5. The radian measuring tool of a power module metal bottom plate according to claim 1, wherein the end, away from the first sliding block, of the first positioning column and the end, away from the second sliding block, of the second positioning column are respectively provided with a spherical end.

6. The radian measuring tool of a power module metal base plate according to claim 5, wherein the diameter of the spherical end is 1 mm-4 mm.

7. The radian measuring tool of a power module metal bottom plate according to claim 1, wherein the end of the shrinkage probe, which is far away from the framework, is provided with a spherical needle.

8. The radian measuring tool of a power module metal base plate according to claim 7, wherein the diameter of the spherical needle ranges from 1mm to 4mm.

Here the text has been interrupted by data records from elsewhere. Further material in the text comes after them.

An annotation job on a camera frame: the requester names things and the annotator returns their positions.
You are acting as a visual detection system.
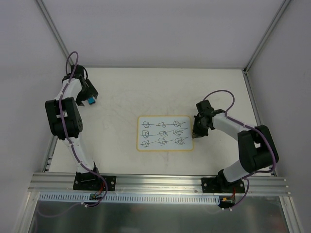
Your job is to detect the blue whiteboard eraser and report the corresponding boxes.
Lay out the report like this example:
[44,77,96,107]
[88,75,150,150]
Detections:
[87,97,96,105]

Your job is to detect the yellow framed small whiteboard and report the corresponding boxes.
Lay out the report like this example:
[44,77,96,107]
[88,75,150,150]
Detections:
[136,115,194,152]

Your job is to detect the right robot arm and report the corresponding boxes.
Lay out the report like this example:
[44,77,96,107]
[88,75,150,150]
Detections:
[192,100,279,193]

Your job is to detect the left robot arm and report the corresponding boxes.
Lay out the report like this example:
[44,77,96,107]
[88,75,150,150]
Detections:
[45,65,101,190]

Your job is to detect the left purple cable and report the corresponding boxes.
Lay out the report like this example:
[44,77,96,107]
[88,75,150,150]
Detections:
[36,50,109,218]

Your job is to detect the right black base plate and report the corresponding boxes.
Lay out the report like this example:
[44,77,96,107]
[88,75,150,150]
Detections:
[201,177,245,194]

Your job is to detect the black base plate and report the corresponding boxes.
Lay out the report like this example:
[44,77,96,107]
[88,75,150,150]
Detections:
[72,173,117,191]
[201,177,245,194]

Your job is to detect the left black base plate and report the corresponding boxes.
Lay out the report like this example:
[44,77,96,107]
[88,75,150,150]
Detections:
[72,173,117,191]

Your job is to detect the aluminium mounting rail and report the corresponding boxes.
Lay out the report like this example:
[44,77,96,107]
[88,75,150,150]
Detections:
[28,172,292,196]

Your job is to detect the white slotted cable duct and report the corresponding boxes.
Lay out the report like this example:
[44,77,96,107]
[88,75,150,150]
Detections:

9. The radian measuring method of the power module metal bottom plate is characterized by comprising the following steps of:

Providing an radian measuring tool of the power module metal base plate according to any one of claims 1-8, and fixing the first sliding block and the second sliding block to preset positions of the guide rail;

calibrating a first positioning column, a second positioning column and a shrinkage probe on a calibration platform, wherein the bottom ends of the first positioning column, the second positioning column and the shrinkage probe are positioned on the same plane after calibration;

placing a metal bottom plate of the power module to be measured in a groove of a limiting frame, aligning the first positioning column with a first positioning hole at a preset position, aligning the second positioning column with a second positioning hole at the preset position, wherein the shrinkage probe and the probe perforation are aligned;

And the movable framework moves along the direction towards the power module metal bottom plate, so that the first positioning column, the second positioning column and the power module metal bottom plate are contacted, wherein the shrinkage probe is contacted with the power module metal bottom plate and is compressed in the process of moving the framework, and the display number of the digital display dial indicator is recorded.

10. The method for measuring radian of a power module metal bottom plate according to claim 9, wherein the flatness of the calibration platform is-0.002mm.